Sungguh hebat, di zaman serba canggih ini, kita memang sudah sampai pada tahap di mana mesin pintar bisa ngobrol dengan kita. Seperti ChatGPT dan saudara-saudaranya, semua membuat kita kagum dan berseru: Luar biasa!
Tapi, tunggu dulu, jangan langsung terkesima oleh silau digitalnya, sampai mata membelalak. Mari kita angkat satu cangkir kopi (atau teh, kalau lebih suka) dan kritis sedikit soal apa yang keluar dari mesin AI ini.
Pertama, soal fakta. AI ini bisa jadi terdengar pintar, tapi kita harus ingat: apakah yang dia omongkan benar-benar fakta? Jangan-jangan, Google dan Wikipedia malah lebih bisa dipercaya.
Iya, AI ini suka “halo-halo” seolah-olah tahu segalanya. Padahal sesungguhnya, ada kalanya makhluk ini hanya asal tebak —mirip teman yang jawab ujian tanpa belajar, tapi dengan pede bilang, “Saya yakin ini jawabannya!”
Kemudian, mari bertanya, dari mana si AI ini dapat sumbernya? Nah, ini seru. Kadang-kadang, AI bisa “menghalu”—bukan cuma manusia saja yang bisa! Coba pikir, jawaban yang dia kasih bisa saja dari sumber yang tak jelas juntrungannya.
Apalagi ChatGPT, sumbernya kadang misterius, semisterius mantan yang tiba-tiba menghilang.
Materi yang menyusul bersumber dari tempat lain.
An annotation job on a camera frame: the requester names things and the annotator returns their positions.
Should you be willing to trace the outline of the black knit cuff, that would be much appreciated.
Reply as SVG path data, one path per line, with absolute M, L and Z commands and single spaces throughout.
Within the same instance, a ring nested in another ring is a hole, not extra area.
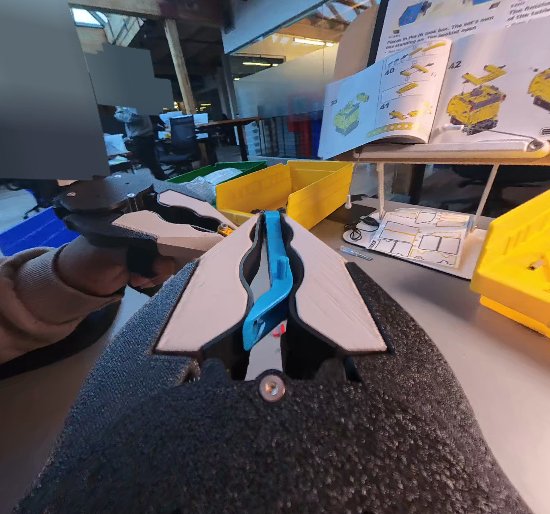
M 118 301 L 94 311 L 64 339 L 2 363 L 1 380 L 49 366 L 91 347 L 110 329 L 120 311 L 120 305 L 121 301 Z

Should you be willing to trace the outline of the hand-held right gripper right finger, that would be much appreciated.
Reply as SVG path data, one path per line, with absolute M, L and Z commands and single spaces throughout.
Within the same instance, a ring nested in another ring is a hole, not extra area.
M 355 356 L 389 345 L 348 263 L 289 216 L 281 217 L 293 284 L 281 345 L 283 373 L 293 380 L 361 380 Z

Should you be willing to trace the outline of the instruction booklet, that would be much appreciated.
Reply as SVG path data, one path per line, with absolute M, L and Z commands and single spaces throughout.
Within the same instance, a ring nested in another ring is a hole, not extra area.
M 424 40 L 328 84 L 318 155 L 515 137 L 549 141 L 549 18 Z

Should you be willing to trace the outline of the grey desk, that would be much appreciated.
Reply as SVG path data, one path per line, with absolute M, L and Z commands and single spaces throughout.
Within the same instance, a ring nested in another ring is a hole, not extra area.
M 464 280 L 380 254 L 357 263 L 429 334 L 510 481 L 534 513 L 549 513 L 549 339 L 481 306 Z M 91 367 L 147 300 L 127 289 L 97 343 L 1 381 L 1 513 L 39 474 Z

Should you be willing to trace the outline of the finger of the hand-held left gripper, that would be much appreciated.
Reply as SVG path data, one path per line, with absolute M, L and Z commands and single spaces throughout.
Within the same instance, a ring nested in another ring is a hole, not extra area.
M 182 264 L 196 261 L 224 239 L 216 231 L 167 222 L 149 210 L 121 215 L 113 221 L 113 225 L 153 237 L 160 255 L 171 257 Z
M 170 189 L 157 194 L 157 214 L 170 223 L 189 224 L 209 231 L 218 231 L 220 226 L 236 229 L 234 223 L 208 202 Z

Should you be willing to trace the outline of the blue brick separator tool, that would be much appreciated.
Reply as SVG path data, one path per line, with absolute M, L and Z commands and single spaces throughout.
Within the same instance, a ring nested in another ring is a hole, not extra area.
M 266 211 L 265 243 L 270 288 L 255 301 L 243 324 L 243 347 L 250 351 L 288 317 L 288 297 L 293 287 L 290 260 L 285 249 L 281 214 Z

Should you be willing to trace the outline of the crumpled clear plastic bag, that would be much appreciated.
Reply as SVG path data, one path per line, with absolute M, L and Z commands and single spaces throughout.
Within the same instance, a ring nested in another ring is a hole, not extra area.
M 210 205 L 216 205 L 216 185 L 206 179 L 206 177 L 198 176 L 189 182 L 181 184 L 199 200 L 205 201 Z

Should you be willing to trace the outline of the black office chair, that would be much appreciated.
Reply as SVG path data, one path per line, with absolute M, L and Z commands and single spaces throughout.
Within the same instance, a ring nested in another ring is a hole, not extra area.
M 466 186 L 486 186 L 493 167 L 491 165 L 452 165 L 450 168 L 462 179 L 458 187 L 464 188 Z M 500 216 L 520 204 L 520 201 L 505 200 L 503 191 L 506 188 L 533 188 L 548 181 L 549 166 L 499 166 L 481 215 Z
M 160 143 L 159 161 L 170 168 L 170 176 L 192 171 L 193 163 L 201 162 L 202 153 L 196 138 L 194 117 L 170 119 L 170 139 Z

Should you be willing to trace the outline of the flat bubble wrap bag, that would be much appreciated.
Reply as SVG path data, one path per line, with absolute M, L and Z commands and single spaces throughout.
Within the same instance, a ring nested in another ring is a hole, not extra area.
M 204 180 L 211 186 L 217 186 L 226 181 L 235 179 L 242 174 L 242 170 L 235 167 L 224 167 L 210 172 L 204 177 Z

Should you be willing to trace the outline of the person's left forearm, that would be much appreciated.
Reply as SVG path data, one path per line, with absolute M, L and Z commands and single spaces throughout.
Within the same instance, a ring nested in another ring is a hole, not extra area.
M 123 298 L 124 285 L 96 295 L 61 278 L 58 262 L 69 246 L 1 257 L 1 364 L 66 339 L 90 314 Z

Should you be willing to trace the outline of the wooden support post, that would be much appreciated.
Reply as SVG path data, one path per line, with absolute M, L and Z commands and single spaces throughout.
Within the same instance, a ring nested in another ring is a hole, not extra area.
M 163 27 L 182 95 L 182 104 L 185 113 L 192 115 L 196 114 L 196 103 L 190 85 L 186 62 L 182 53 L 177 23 L 173 19 L 165 19 L 163 21 Z

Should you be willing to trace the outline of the background work table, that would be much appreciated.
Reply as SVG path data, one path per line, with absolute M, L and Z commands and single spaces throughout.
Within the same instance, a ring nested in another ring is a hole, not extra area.
M 212 121 L 208 123 L 195 125 L 195 129 L 198 133 L 206 133 L 207 130 L 214 127 L 232 126 L 237 129 L 237 138 L 239 141 L 240 156 L 243 162 L 248 161 L 248 146 L 246 144 L 244 135 L 244 126 L 251 123 L 258 123 L 261 120 L 260 117 L 249 117 L 240 119 L 226 119 L 222 121 Z

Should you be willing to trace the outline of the green plastic bin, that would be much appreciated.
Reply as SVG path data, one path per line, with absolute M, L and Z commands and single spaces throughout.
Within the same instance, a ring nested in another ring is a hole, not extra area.
M 167 182 L 170 182 L 170 183 L 189 182 L 198 176 L 205 177 L 210 172 L 213 172 L 214 170 L 218 170 L 224 167 L 235 167 L 242 170 L 243 173 L 240 176 L 236 177 L 236 178 L 239 178 L 239 177 L 243 177 L 248 174 L 252 174 L 254 172 L 267 168 L 267 162 L 266 161 L 218 162 L 218 163 L 215 163 L 214 165 L 203 166 L 195 170 L 186 172 L 184 174 L 180 174 L 178 176 L 175 176 L 174 178 L 170 178 L 169 180 L 167 180 Z

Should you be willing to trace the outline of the blue plastic bin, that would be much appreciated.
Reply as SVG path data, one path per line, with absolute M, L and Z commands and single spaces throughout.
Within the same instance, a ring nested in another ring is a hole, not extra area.
M 1 232 L 1 253 L 13 256 L 32 248 L 59 248 L 77 237 L 78 234 L 67 229 L 52 208 L 47 208 Z

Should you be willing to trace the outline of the yellow plastic parts bin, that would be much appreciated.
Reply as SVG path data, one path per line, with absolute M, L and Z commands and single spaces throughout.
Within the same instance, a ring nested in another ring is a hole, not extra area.
M 350 162 L 290 160 L 239 176 L 216 187 L 217 210 L 237 226 L 252 215 L 285 209 L 312 229 L 347 200 L 354 165 Z
M 484 307 L 549 337 L 549 191 L 490 223 L 470 288 Z

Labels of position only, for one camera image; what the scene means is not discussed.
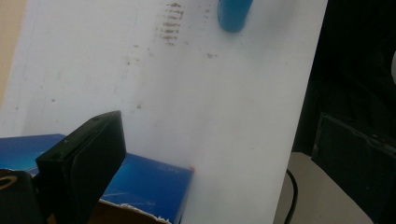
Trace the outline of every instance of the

Katanya sih tahu segalanya, tapi kita tak pernah tahu siapa yang dia ajak ngobrol di belakang layar.
Lalu soal hak cipta. Wah, ini juga lucu. AI dilatih dari berbagai sumber, tapi apakah semua itu dilakukan dengan izin? Astaga, apakah kita sudi dituduh jadi tukang ambil tanpa izin alias …
Bayangkan, bukan mustahil beberapa materi yang ia gunakan dicomotnya seenaknya, ibarat tetangga yang ambil mangga dari pohon kita tanpa permisi. Eh, tiba-tiba kita yang disalahkan karena buah yang diambil itu ternyata milik orang lain!
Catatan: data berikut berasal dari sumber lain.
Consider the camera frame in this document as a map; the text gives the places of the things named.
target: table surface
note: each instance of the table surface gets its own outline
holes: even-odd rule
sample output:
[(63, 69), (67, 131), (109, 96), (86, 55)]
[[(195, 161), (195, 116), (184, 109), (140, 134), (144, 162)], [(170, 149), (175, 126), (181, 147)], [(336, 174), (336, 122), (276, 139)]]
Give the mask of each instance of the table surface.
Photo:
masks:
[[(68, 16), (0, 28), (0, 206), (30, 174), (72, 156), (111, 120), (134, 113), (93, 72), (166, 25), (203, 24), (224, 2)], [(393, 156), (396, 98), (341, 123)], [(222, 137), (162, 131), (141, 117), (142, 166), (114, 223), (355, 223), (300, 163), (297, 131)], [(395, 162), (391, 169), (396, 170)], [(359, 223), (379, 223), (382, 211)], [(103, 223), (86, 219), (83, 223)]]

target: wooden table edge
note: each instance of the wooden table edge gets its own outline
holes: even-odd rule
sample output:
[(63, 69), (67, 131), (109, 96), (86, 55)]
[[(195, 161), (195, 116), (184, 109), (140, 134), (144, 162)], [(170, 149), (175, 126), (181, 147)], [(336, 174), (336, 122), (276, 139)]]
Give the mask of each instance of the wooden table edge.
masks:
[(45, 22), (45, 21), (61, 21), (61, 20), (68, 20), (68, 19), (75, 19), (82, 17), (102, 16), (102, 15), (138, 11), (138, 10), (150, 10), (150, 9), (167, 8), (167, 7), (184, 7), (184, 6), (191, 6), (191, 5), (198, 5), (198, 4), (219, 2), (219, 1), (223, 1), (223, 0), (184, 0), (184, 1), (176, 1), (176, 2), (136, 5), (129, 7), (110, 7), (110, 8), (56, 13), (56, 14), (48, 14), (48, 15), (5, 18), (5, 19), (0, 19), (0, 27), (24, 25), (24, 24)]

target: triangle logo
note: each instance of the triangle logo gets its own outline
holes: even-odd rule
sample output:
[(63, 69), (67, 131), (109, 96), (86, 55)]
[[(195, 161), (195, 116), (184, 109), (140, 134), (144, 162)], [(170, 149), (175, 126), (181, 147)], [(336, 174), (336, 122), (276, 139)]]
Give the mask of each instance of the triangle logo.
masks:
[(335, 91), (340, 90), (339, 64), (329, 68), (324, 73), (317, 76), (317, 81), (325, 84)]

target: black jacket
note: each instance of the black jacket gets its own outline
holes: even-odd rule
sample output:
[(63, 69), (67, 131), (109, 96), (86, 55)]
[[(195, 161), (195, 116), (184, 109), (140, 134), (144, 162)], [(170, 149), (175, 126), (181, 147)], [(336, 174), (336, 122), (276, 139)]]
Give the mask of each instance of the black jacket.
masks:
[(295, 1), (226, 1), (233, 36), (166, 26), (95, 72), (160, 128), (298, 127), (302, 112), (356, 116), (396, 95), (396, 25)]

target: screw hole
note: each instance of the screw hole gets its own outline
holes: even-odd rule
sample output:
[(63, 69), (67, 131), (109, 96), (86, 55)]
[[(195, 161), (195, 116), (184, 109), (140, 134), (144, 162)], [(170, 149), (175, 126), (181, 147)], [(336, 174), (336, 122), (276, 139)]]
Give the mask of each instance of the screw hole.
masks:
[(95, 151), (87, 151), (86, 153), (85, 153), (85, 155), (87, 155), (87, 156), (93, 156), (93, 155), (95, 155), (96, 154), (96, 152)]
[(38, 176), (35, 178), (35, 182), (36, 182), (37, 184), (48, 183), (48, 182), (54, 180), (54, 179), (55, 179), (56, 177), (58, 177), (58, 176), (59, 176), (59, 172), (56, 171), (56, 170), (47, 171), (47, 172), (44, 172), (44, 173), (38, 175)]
Bagi para mahasiswa yang sedang sibuk skripsi, tesis, atau disertasi, berhati-hatilah. AI memang cepat dan membantu, tapi kalau hasilnya diserahkan ke dosen, jangan lupa cek pedoman ujian. Jangan sampai pas sidang, dosen bertanya, “Ini dari mana?” dan kita cuma bisa nyengir, “ChatGPT, Pak.”
Terus soal perhitungan. Misalnya kita malas hitung pakai kalkulator, lalu minta AI hitung. Eh, bisa saja AI-nya salah hitung! Bayangkan, kita malah dapat nilai merah karena percaya penuh pada AI, padahal kalkulator jadul masih lebih akurat. Mirip seperti percaya kawan yang bilang, “Santai, ini pasti menang!” di arena lomba —eh, kalah!
Oh ya, jangan asal kasih data pribadi atau rahasia ke AI. Itu seperti curhat ke orang yang mulutnya ember —siap-siap data pribadi kita berakhir di database AI untuk dilatih.
Seram, kan? Rahasia bisnis bisa bocor, padahal kita cuma iseng nanya. Bagaimana jika rahasia pacar yang bocor? Rahasia keluarga tersimpan di database AI, kan bisa berabe kalau dipakai orang.
Dan akhirnya, fenomena deepfake. Itu lo, bikin seseorang misalnya seolah bicara atau bergerak persis aslinya. Semakin canggih AI, semakin susah kita bedain yang mana yang nyata dan yang cuma karangan.
Ibarat nonton film yang dibuat begitu apik, sampai kita tidak sadar, “Eh, ini kejadian sungguhan atau cuma efek spesial ya?” Hati-hati, jangan sampai kita malah percaya berita atau gambar yang sepenuhnya buatan.
Jadi, kesimpulannya: AI itu mirip teman yang suka bikin cerita lebay. Dia bisa bantu, tapi kita harus tetap hati-hati dan waspada. Jangan sampai karena terlalu percaya, kita malah ketipu!